In the discussions at Wednesday’s NTIA multistakeholder meeting, considerable time was spent hearing alternatives to the process outlined by the agency. There were a small number of participants who participated reluctantly, feeling they lacked sufficient technical understanding of the app marketplace to provide a valuable contribution.
As the trade association representing app makers, ACT agrees that stakeholders should have a thorough understanding of the technical issues underlying our marketplace before considering regulatory steps. We are pleased to provide our assistance as app developers, small business owners, and entrepreneurs by opening up the hood to explain the machinery behind the app economy.
When testifying before the House and Senate Commerce and Judiciary Committees, we have prefaced our written testimony with an introduction to the app economy, the technical challenges app developers face, and the efforts we have undertaken to meet consumers’ concerns about privacy. We have also conducted a number of studies and published the data to provide resources for those interested in the app marketplace.

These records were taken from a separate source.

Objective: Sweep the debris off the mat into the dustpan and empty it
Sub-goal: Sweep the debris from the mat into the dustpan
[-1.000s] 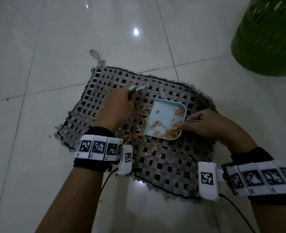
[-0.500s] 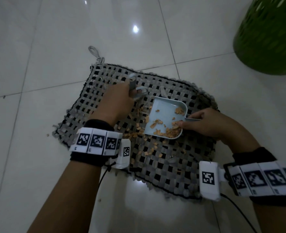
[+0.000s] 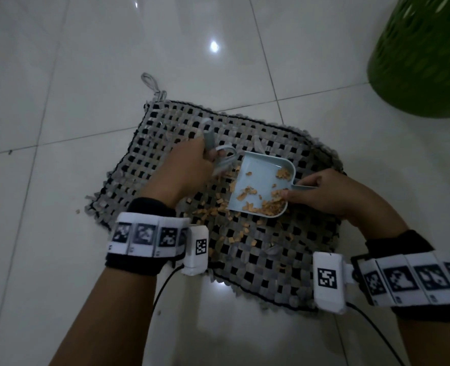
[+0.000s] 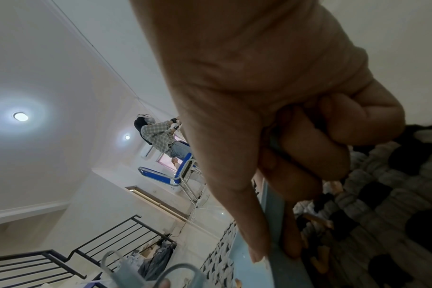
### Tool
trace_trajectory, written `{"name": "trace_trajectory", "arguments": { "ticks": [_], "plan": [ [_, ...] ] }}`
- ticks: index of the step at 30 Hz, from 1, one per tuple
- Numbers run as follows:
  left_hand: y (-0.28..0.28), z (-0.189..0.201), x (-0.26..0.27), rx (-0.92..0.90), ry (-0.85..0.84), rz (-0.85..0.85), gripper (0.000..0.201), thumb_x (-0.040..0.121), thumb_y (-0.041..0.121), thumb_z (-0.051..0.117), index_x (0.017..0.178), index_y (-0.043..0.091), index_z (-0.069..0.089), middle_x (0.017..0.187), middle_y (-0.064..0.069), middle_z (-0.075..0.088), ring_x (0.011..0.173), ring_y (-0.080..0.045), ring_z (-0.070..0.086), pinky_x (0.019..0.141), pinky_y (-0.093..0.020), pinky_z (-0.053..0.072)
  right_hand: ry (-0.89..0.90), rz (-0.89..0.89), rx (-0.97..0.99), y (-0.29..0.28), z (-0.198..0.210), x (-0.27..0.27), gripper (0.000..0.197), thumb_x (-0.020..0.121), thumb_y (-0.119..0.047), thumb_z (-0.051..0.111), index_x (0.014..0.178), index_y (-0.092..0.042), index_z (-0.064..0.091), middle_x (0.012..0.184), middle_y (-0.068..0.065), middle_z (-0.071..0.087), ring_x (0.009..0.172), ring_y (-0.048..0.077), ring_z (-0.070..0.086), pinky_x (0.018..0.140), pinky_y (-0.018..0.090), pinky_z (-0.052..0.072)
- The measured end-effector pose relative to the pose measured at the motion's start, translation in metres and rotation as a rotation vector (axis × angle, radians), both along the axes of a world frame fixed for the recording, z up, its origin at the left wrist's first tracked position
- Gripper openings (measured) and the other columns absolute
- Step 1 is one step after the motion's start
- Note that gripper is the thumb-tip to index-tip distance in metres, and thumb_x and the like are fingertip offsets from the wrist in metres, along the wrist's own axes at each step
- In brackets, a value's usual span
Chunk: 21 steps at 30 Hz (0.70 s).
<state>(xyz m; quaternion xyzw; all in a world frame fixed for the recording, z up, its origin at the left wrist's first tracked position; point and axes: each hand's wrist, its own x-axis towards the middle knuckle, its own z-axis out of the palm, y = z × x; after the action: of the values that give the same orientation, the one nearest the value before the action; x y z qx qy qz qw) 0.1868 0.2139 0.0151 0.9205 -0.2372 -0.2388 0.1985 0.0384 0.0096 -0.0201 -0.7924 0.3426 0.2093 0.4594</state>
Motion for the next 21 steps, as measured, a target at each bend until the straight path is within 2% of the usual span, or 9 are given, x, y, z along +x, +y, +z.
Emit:
{"name": "trace_trajectory", "arguments": {
  "ticks": [2, 4, 6, 11, 12, 14, 16, 19, 21],
  "plan": [
    [0.011, 0.005, 0.007, -0.101, 0.016, 0.071, 0.025, 0.108, 0.028, 0.042, 0.094, 0.029, 0.063, 0.084, 0.001, 0.06, 0.066, -0.015, 0.052, 0.053, -0.03, 0.038, -0.005, 0.007, 0.001, 0.0, -0.001, -0.001, 0.042, 0.081, -0.05, 0.076, 0.107, -0.018, 0.079, 0.116, 0.0, 0.068, 0.085, 0.009, 0.059, 0.079, 0.033, 0.049],
    [0.02, 0.005, 0.012, -0.206, -0.122, 0.216, 0.027, 0.108, 0.032, 0.04, 0.109, 0.021, 0.065, 0.085, 0.002, 0.06, 0.068, -0.011, 0.052, 0.057, -0.028, 0.038, -0.007, 0.015, -0.001, 0.0, -0.001, -0.001, 0.043, 0.08, -0.052, 0.076, 0.107, -0.019, 0.079, 0.111, -0.002, 0.067, 0.085, 0.009, 0.06, 0.077, 0.032, 0.049],
    [0.023, -0.001, 0.013, -0.217, -0.285, 0.336, 0.035, 0.108, 0.035, 0.039, 0.109, 0.009, 0.062, 0.074, 0.004, 0.056, 0.06, -0.008, 0.046, 0.05, -0.025, 0.032, -0.013, 0.027, 0.001, 0.0, -0.002, -0.002, 0.042, 0.08, -0.053, 0.075, 0.106, -0.02, 0.079, 0.106, -0.004, 0.067, 0.085, 0.009, 0.061, 0.074, 0.031, 0.049],
    [0.015, -0.028, -0.013, -0.105, -0.299, 0.215, 0.035, 0.109, 0.034, 0.035, 0.126, 0.011, 0.055, 0.068, 0.007, 0.049, 0.055, -0.008, 0.045, 0.046, -0.027, 0.025, -0.059, 0.073, 0.026, -0.001, -0.002, -0.005, 0.034, 0.083, -0.054, 0.072, 0.1, -0.025, 0.079, 0.103, -0.009, 0.07, 0.091, 0.01, 0.064, 0.084, 0.035, 0.054],
    [0.011, -0.03, -0.021, -0.096, -0.317, 0.172, 0.035, 0.109, 0.035, 0.035, 0.124, 0.011, 0.056, 0.067, 0.008, 0.048, 0.055, -0.008, 0.045, 0.046, -0.027, 0.024, -0.064, 0.079, 0.03, -0.001, -0.002, -0.006, 0.034, 0.083, -0.054, 0.072, 0.101, -0.026, 0.079, 0.106, -0.009, 0.07, 0.093, 0.01, 0.064, 0.084, 0.034, 0.054],
    [0.005, -0.027, -0.031, -0.073, -0.3, 0.103, 0.035, 0.109, 0.039, 0.035, 0.104, 0.013, 0.058, 0.064, 0.005, 0.049, 0.052, -0.011, 0.045, 0.046, -0.028, 0.024, -0.069, 0.085, 0.037, -0.002, -0.002, -0.006, 0.035, 0.083, -0.055, 0.072, 0.102, -0.026, 0.08, 0.111, -0.008, 0.071, 0.094, 0.011, 0.065, 0.086, 0.035, 0.054],
    [0.005, -0.016, -0.028, -0.1, -0.239, 0.118, 0.034, 0.108, 0.038, 0.037, 0.093, 0.015, 0.058, 0.065, 0.003, 0.053, 0.052, -0.012, 0.046, 0.047, -0.029, 0.027, -0.073, 0.082, 0.037, -0.002, -0.004, -0.006, 0.036, 0.082, -0.055, 0.072, 0.101, -0.026, 0.08, 0.111, -0.008, 0.071, 0.094, 0.012, 0.065, 0.087, 0.037, 0.055],
    [0.01, -0.002, -0.004, -0.198, -0.29, 0.257, 0.027, 0.108, 0.031, 0.039, 0.1, 0.016, 0.06, 0.075, 0.004, 0.057, 0.06, -0.009, 0.048, 0.05, -0.027, 0.034, -0.084, 0.073, 0.026, -0.001, -0.006, -0.006, 0.036, 0.081, -0.057, 0.073, 0.097, -0.026, 0.08, 0.108, -0.008, 0.072, 0.092, 0.013, 0.066, 0.087, 0.039, 0.056],
    [0.011, -0.001, 0.012, -0.232, -0.391, 0.302, 0.022, 0.107, 0.022, 0.042, 0.11, 0.011, 0.062, 0.079, 0.007, 0.054, 0.063, -0.008, 0.045, 0.051, -0.021, 0.029, -0.091, 0.064, 0.019, -0.001, -0.006, -0.006, 0.035, 0.08, -0.058, 0.073, 0.094, -0.027, 0.08, 0.104, -0.009, 0.073, 0.091, 0.013, 0.067, 0.088, 0.04, 0.056]
  ]
}}
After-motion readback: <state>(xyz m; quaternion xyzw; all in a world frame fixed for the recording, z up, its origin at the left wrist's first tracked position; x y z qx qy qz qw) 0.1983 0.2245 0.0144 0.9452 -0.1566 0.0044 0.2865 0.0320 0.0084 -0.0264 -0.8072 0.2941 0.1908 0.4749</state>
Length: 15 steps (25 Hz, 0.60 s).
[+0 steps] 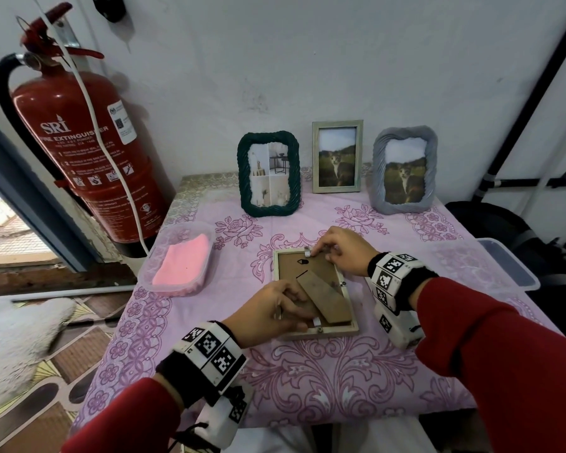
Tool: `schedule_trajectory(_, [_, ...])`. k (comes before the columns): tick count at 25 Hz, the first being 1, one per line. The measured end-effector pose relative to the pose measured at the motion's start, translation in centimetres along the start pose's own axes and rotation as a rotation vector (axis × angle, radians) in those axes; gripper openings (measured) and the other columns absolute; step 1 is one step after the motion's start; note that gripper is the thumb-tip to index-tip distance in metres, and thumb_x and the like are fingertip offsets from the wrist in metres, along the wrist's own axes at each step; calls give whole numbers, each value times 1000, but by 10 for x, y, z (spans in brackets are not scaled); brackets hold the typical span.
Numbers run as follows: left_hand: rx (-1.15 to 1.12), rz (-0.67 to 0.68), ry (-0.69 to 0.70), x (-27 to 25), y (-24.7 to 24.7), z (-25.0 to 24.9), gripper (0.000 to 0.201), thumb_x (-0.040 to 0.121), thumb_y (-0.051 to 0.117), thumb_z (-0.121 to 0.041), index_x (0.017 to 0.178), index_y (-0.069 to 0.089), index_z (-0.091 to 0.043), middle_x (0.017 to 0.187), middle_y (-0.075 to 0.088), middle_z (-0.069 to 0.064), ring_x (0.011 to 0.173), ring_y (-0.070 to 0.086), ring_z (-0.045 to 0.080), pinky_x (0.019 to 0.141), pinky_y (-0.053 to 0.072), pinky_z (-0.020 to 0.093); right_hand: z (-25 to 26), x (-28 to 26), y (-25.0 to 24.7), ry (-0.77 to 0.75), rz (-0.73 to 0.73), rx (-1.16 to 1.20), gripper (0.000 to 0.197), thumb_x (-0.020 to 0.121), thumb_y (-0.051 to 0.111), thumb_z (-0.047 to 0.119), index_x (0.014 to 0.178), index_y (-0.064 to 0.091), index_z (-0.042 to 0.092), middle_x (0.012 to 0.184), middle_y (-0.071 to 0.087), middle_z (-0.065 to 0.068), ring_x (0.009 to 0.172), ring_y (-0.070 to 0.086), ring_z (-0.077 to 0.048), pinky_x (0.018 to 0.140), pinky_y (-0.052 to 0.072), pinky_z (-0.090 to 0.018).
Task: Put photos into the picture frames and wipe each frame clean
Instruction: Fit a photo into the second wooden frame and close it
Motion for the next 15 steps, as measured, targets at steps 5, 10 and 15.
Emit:
schedule_trajectory(5, [-1,-268,-164,3,-28,10,23,84,67,-18,106,71,-15,108,60,5,97,57,13,88,46,26,6,-7,-5,23,53,49,31,85,54,-5,110,68,5,118,62,-13,111,57,-23,84,38,-14])
schedule_trajectory(10, [-75,-315,-471,13,-28,28,44,87,63,-25,124,52,-3,110,59,18,92,58,23,82,45,27,28,-14,-5,0,-75,-4,26,87,49,2,104,69,7,114,60,-12,107,56,-22,93,45,-28])
schedule_trajectory(15, [-73,-291,-490,12,-15,31,31,81,69,-25,96,66,2,95,65,25,96,59,33,85,50,42,44,-27,8,-86,107,51,20,86,62,12,105,69,8,107,68,-6,91,57,-7,70,38,-8])
Point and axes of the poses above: each hand's wrist, its own x-axis towards the middle knuckle, its own y-axis out of the palm, z = x × y, the point moved 4 cm from there along x, towards the middle knuckle
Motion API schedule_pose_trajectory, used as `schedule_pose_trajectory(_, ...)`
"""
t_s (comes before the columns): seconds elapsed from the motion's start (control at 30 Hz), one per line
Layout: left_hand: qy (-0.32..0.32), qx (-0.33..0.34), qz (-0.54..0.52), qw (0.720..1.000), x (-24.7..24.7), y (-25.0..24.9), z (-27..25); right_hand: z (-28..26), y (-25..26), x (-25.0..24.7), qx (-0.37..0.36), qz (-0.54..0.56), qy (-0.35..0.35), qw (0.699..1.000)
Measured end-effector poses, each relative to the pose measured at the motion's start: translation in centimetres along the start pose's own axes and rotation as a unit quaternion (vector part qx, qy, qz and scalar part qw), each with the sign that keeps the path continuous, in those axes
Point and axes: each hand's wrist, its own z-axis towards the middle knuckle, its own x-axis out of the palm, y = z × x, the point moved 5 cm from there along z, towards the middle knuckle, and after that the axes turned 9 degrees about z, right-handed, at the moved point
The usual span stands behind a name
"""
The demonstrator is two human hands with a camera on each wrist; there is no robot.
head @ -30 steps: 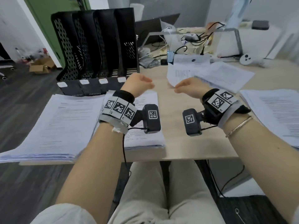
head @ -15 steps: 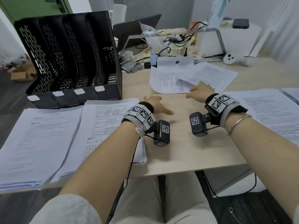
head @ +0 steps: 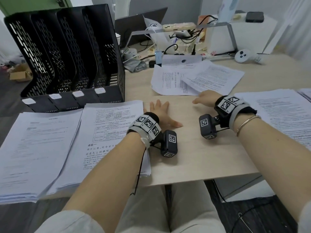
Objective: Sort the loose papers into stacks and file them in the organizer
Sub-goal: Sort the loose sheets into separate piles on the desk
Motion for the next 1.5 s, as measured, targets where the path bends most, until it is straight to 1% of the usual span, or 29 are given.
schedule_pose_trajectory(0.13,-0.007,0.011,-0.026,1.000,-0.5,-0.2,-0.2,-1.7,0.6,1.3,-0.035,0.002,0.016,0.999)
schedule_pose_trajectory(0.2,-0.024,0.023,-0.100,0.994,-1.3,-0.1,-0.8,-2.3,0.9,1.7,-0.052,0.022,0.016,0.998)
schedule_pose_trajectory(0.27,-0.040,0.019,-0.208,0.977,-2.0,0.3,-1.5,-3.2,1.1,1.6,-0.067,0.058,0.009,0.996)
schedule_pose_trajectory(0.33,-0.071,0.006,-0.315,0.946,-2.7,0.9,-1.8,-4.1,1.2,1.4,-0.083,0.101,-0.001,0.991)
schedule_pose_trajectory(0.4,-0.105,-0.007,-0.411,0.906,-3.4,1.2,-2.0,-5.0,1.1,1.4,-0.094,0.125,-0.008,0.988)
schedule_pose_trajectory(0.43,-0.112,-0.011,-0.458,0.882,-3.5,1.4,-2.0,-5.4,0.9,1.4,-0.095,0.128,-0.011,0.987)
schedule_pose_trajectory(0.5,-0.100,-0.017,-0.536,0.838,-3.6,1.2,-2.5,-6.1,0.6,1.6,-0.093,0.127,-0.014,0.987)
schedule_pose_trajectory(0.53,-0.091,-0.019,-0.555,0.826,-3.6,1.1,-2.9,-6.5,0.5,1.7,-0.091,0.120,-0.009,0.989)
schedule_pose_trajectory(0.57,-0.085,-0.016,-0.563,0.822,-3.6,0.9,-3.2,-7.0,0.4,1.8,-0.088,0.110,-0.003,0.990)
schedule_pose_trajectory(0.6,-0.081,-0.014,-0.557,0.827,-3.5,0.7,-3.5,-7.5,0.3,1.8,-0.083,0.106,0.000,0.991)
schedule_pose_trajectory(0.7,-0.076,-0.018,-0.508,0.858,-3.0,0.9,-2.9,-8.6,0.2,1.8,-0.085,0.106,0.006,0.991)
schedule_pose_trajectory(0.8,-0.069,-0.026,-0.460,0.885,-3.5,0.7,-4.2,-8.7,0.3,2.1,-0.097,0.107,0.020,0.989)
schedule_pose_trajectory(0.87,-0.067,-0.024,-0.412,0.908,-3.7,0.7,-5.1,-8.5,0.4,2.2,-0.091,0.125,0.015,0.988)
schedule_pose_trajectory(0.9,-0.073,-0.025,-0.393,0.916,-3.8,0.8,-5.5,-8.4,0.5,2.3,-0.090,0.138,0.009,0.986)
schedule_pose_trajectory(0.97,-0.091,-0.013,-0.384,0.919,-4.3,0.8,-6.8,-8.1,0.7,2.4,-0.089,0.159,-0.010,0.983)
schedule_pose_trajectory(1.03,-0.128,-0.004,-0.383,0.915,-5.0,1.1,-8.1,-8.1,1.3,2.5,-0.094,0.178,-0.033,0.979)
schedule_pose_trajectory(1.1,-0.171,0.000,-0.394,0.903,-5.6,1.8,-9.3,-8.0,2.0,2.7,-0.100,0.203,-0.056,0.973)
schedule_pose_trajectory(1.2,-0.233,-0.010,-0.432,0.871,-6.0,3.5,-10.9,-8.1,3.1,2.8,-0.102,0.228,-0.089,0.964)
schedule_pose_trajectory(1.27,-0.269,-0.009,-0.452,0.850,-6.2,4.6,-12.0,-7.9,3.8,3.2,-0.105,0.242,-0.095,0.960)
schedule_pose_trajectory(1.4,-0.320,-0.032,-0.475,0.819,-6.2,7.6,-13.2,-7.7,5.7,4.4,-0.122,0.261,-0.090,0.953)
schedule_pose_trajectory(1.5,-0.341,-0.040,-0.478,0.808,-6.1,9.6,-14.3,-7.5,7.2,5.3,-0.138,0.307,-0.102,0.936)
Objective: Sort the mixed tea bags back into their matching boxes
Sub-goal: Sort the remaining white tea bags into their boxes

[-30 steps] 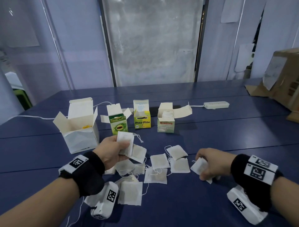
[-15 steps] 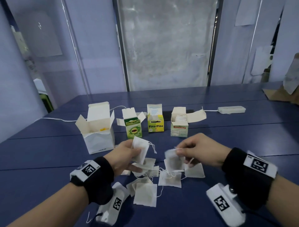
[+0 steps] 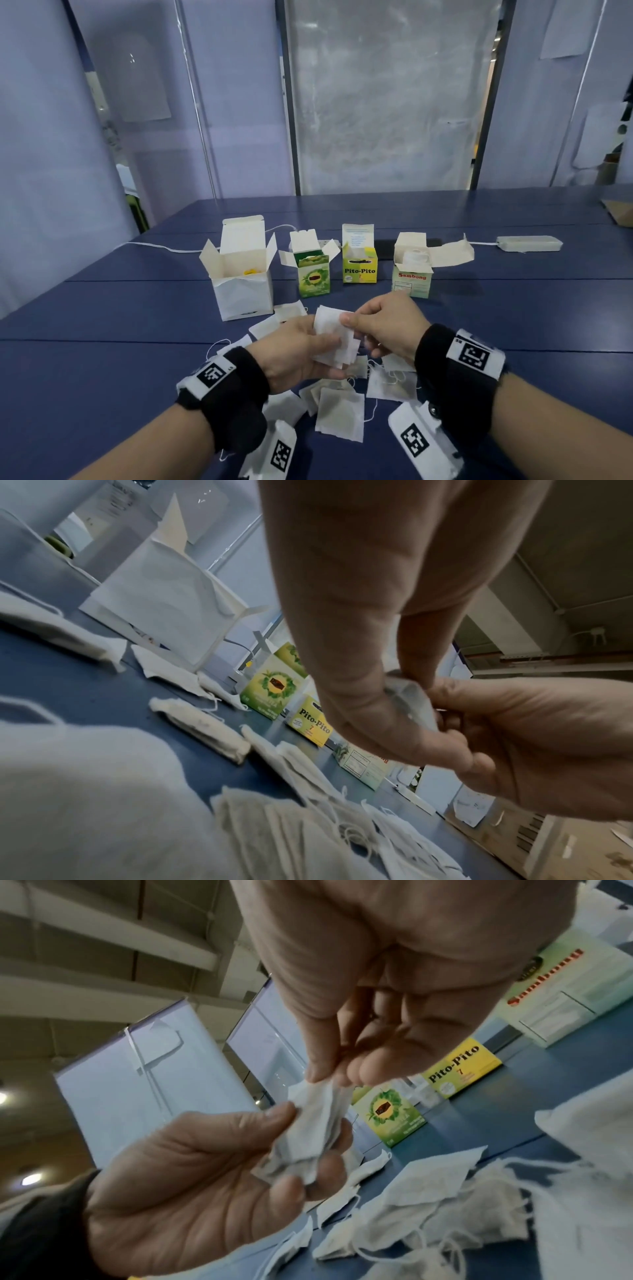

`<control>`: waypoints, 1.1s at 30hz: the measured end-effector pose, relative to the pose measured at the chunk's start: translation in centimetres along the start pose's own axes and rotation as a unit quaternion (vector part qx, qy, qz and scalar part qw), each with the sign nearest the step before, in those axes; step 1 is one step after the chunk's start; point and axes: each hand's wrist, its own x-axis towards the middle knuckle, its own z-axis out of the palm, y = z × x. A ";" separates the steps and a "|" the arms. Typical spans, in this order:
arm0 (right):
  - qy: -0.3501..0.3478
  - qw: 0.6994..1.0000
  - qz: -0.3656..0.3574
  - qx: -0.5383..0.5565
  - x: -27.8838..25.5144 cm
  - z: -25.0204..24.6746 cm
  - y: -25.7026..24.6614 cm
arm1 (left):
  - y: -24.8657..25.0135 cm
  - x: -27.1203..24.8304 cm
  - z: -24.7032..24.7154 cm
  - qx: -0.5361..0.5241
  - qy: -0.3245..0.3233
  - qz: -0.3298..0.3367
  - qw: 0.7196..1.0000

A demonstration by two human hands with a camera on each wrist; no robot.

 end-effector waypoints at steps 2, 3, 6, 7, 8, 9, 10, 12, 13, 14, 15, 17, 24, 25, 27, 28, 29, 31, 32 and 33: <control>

We offer these resources to stakeholders and welcome the opportunity to participate in any discussions or briefings that may provide a better understanding of the thriving app economy. There are also mobile app conferences taking place locally in September at which we would welcome stakeholder visits.
|“American developers dominate U.S.-based app stores with broad representation from throughout the country. The app industry is not simply a Silicon Valley phenomenon, with nearly 60 percent of top app development companies formed outside of California.”|
Reply Comments Submitted to the FTC Review of the Children’s Online Privacy Protection Act (12/23/2011)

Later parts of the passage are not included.